Raised in Eastbourne, the outstanding British painter and designer is particularly known for his watercolours of the South Downs, and he remains as popular as ever almost 80 years after his early wartime death, when the aircraft he was in was lost off Iceland.
For the definitive story of the artist’s home life, the people and places he knew and the culture and customs of 1930s England, essays by art historian, lecturer and curator James Russell feature in a series of volumes published by The Mainstone Press collecting many of his most memorable watercolours.

Various other profiles fill in fascinating details about his work and life – including Paul Laity in The Guardian and Frank Delaney – while Henry Rothwell pays frequent tribute to Ravilious in his Twitter account @HenryRothwell.
More recently Rothwell has launched a trio of greetings cards featuring the artist’s work accompanied by short explanations by James Russell, whose published works include Ravilious, Ravilious in Pictures 1: Sussex and the Downs, Ravilious in Pictures 2: The War Paintings, Ravilious in Pictures 3: A Country Life, Ravilious in Pictures 4: A Travelling Artist, and Ravilious: Submarine.
Russell writes of Ravilious in his blog: “I love the fact that his watercolours and designs are both enjoyable and serious, light-hearted yet powerful, dream-like but rooted in reality.”

Although he settled in Essex and roved as far afield as Wiltshire and Wales, as captured in his Wet Afternoon portrait from Powys in 1928, Ravilious rediscovered the South Downs in 1934 and over the next five years painted a series of watercolours capturing the beauty of the Sussex landscape.
In a Youtube tribute in 2019, Tom Outdoors embarks on a six-mile circular walk in Essex following in the footsteps of the artist, visiting the church where a war memorial commemorates him and walking through the fields and woods that inspired some of his work.
As an official war artist, Ravilious visited ports, naval bases and airfields around Britain, witnessed the Allied invasion and retreat from Norway and produced watercolours of subjects ranging from the aircraft carrier HMS Ark Royal to the interior of a mobile pigeon loft.
He was only 39 when he died in 1942, yet he had already achieved amazing things.
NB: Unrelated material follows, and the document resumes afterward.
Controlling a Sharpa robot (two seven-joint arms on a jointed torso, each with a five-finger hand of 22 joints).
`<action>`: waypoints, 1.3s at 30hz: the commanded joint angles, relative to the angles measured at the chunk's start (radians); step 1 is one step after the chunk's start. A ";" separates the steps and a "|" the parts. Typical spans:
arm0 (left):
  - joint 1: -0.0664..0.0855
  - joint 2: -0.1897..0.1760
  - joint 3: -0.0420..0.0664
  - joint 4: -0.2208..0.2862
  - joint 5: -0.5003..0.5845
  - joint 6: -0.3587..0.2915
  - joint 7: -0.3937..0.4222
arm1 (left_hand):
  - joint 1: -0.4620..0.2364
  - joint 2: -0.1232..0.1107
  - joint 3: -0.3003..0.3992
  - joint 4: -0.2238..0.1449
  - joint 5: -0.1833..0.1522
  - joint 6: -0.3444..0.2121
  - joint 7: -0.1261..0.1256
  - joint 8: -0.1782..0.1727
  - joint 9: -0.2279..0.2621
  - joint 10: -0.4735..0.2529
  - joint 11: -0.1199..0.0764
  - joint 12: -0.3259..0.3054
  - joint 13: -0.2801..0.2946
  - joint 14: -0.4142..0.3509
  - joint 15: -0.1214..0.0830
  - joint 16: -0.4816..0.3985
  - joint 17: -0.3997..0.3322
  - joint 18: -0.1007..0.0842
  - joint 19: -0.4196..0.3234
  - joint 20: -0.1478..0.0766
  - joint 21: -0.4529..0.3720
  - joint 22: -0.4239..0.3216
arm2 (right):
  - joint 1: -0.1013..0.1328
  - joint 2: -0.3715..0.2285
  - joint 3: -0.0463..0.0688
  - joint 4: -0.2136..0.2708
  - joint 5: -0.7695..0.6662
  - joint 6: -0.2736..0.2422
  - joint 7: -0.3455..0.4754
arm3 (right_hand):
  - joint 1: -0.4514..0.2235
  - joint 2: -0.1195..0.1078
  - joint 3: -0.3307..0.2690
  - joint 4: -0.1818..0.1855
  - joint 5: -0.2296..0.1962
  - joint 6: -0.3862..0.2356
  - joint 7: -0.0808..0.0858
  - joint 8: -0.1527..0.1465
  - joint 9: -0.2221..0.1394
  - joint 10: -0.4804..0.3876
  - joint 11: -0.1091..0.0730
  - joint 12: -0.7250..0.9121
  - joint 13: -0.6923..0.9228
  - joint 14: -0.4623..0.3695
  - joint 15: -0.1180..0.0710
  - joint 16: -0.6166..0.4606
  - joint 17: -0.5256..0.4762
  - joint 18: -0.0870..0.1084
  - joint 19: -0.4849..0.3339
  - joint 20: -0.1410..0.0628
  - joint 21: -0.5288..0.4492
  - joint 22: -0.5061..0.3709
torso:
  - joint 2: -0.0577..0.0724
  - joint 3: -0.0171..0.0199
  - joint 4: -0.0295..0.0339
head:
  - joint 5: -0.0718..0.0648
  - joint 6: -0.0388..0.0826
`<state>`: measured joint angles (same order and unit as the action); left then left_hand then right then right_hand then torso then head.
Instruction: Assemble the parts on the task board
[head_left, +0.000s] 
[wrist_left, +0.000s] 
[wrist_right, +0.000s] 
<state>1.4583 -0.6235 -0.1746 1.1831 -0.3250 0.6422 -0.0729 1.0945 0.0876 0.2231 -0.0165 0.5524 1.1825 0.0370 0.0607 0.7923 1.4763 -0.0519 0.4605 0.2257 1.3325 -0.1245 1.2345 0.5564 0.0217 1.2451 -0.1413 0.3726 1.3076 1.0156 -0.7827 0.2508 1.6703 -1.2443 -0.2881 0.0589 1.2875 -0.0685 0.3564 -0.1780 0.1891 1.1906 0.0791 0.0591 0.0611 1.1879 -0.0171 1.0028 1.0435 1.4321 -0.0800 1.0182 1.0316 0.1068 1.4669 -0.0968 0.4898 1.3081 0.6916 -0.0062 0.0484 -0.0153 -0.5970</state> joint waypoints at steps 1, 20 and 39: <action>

A brilliant wood engraver and designer, he remains best known for those haunting watercolours in which lighthouses, white horses, empty rooms and downland paths came to life.

Ravilious was an enigmatic figure who made little public comment on his work, but in his books and blog entries James Russell manages to piece together many of the jigsaw pieces of the artist’s short life.
And at a time when so many families have been taking a fresh look at their local landscapes, this seems a good week to spend a few moments in the company of Eric Ravilious; luminous, evocative and timeless, his extraordinary watercolours reflect the talents of an artist now regarded as one of the finest of the 20th century.